When biomicroophthalmoscopy OS, the anterior segment is without pathological changes, the IOL is in the capsular bag, centered. Avitria. The optic disc is pale pink in color with clear boundaries. Retinal vessels are changed according to the hypertensive type. In the macular zone the reflex is smoothed. On the periphery without pathology. According to OCT data: the macular profile is correct, the macular hole is closed, the structure of the retinal layers is restored.

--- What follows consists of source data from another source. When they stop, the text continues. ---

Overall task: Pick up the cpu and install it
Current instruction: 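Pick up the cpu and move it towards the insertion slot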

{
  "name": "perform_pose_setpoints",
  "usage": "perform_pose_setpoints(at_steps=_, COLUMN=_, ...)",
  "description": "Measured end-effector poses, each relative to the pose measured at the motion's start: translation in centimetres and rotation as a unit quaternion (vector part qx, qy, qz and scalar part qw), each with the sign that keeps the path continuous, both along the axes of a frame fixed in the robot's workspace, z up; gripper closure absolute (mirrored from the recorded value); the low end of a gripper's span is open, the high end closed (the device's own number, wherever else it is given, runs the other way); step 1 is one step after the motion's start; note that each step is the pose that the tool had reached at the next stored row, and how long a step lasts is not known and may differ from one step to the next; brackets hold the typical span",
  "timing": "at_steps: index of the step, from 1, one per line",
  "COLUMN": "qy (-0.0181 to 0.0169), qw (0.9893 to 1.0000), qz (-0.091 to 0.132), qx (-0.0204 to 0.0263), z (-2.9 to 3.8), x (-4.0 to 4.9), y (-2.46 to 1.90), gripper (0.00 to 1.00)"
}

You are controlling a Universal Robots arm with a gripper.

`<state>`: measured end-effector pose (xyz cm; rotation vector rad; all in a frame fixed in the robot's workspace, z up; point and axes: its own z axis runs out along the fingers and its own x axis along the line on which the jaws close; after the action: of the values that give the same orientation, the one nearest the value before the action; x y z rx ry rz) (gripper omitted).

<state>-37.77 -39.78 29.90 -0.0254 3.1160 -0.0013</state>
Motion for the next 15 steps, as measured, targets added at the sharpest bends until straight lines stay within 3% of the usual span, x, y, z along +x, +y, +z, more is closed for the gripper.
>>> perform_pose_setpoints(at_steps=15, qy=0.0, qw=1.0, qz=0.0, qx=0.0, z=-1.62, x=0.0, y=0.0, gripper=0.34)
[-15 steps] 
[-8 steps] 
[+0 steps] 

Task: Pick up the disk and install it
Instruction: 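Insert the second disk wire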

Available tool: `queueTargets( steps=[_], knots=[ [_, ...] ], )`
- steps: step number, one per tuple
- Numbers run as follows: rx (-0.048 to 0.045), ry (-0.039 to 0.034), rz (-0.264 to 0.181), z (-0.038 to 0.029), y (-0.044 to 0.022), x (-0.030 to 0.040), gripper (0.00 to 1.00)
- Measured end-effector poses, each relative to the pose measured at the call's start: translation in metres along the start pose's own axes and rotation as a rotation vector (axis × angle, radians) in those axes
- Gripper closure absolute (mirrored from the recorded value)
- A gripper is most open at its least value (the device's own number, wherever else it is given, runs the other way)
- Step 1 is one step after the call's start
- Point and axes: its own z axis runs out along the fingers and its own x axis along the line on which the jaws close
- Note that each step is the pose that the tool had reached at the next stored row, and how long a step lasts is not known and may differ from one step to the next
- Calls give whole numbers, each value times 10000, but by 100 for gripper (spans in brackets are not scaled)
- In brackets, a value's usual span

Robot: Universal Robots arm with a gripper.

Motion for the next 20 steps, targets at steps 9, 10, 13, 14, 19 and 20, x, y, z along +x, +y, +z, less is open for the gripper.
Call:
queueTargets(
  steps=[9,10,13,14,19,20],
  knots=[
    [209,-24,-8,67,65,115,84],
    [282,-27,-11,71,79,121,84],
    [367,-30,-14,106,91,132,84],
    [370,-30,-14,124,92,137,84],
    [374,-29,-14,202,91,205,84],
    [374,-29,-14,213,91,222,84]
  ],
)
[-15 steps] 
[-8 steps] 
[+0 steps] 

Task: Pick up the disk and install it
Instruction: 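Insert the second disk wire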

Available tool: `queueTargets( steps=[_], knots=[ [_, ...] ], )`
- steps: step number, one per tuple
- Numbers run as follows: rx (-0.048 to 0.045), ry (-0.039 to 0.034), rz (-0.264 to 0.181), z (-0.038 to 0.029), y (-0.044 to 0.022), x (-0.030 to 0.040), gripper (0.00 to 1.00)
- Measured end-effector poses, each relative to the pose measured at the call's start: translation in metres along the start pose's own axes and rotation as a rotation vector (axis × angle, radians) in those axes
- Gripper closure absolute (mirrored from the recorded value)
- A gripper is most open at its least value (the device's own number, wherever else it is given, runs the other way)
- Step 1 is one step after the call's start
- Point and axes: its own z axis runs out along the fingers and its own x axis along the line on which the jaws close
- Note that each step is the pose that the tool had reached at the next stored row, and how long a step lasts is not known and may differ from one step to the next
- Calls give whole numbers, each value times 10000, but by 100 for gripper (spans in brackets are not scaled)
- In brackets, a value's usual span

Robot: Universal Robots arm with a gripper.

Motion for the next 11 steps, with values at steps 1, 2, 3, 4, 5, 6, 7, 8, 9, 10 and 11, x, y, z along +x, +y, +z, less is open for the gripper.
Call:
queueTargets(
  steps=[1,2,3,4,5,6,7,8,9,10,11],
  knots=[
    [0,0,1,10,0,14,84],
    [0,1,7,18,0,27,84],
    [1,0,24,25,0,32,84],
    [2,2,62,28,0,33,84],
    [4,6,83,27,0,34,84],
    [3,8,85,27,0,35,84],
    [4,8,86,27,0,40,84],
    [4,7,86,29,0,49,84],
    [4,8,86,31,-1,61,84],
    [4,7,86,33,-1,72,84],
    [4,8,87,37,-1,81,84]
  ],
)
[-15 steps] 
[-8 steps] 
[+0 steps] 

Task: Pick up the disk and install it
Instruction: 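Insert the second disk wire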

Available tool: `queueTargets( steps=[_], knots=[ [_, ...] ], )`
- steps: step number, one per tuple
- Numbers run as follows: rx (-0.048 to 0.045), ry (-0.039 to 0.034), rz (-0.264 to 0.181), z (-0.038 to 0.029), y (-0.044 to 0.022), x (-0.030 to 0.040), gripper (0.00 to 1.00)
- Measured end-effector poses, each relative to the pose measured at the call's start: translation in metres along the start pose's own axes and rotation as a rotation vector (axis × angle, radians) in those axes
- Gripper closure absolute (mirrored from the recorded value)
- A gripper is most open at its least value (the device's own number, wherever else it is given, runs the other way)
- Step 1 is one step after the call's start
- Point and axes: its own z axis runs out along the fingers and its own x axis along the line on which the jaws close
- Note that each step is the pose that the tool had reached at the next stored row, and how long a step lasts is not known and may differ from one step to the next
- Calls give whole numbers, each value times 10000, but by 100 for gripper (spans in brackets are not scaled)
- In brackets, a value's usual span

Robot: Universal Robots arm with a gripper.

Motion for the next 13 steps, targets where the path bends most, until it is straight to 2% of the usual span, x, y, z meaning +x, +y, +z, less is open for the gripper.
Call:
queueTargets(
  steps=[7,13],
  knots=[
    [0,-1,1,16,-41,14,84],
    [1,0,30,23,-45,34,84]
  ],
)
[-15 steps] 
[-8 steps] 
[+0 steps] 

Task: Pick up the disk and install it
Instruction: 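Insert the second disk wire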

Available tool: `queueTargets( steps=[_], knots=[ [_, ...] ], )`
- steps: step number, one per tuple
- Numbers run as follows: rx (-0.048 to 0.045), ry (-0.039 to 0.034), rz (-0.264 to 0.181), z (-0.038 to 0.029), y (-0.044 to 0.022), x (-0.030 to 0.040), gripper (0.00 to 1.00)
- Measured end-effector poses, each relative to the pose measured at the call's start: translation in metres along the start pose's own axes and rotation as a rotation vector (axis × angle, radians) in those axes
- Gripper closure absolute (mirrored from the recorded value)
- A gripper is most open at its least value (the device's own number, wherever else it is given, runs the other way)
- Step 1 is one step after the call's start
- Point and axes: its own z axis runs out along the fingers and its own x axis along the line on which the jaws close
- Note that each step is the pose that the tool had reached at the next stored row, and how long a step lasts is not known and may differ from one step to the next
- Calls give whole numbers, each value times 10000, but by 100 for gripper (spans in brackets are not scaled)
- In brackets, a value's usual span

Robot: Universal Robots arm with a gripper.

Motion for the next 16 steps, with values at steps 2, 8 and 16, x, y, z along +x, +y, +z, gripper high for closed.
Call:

10 patients with macular hole were operated on using the stated method. After the operations, patients experienced elimination of metamorphopsia, improvement and stabilization of visual functions, retinal photosensitivity, restoration of the retinal architectonics of the macular region with the formation of the correct foveal profile, and reduction of the defect repair area.

Claims (3)

A method of surgical treatment of macular hole, which consists in the fact that at the first stage, a transconjunctival three-port vitrectomy is performed through the pars plana of the ciliary body, a balanced salt solution (BSS) is supplied through the irrigation system into the vitreous cavity, then the posterior hyaloid membrane and adjacent posterior layers of the vitreous body are removed , after which the epiretinal membrane and internal limiting membrane are removed after preliminary staining with intravitreal dye around the foveola within the vascular arcades, at the second stage, BSS is replaced with a perfluoroorganic compound (PFOS) in an amount from 1/4 to 1/3 of the volume of the vitreal cavity, the pressure of the irrigation fluid is set in the range from 10 to 15 mm Hg, an aspiration system with an extrusion needle is introduced into the vitreal cavity and filled with irrigation liquid, in the passive aspiration mode, the tip of the extrusion needle is passed through the PFOS medium close to the area of the macular hole, without touching the retina, passive aspiration is carried out, as a result of which the defect of the torn retinal tissue is closed, the degree of closure of the edges of the macular hole is controlled visually, The exposure of the injected volume of PFOS to the area of a closed macular hole is at least 10 minutes, during this time the patient’s blood is taken and autologous conditioned plasma (ACP) is prepared. After the surgeon receives the ACP prepared for administration, PFOS is aspirated, and in the medium of irrigation fluid to the area of the closed edges of the macular hole, an ACP application is performed, the volume of one layer is up to 0.05 ml, the number of layers is 2-4, one layer is applied on top of the other with an exposure of up to 1 minute in a volume of 0.1-0.2 ml until a film appears within the vascular arcades, the operation is completed by exchanging the previously introduced BSS for air, and sutures are placed on the sclerostomy.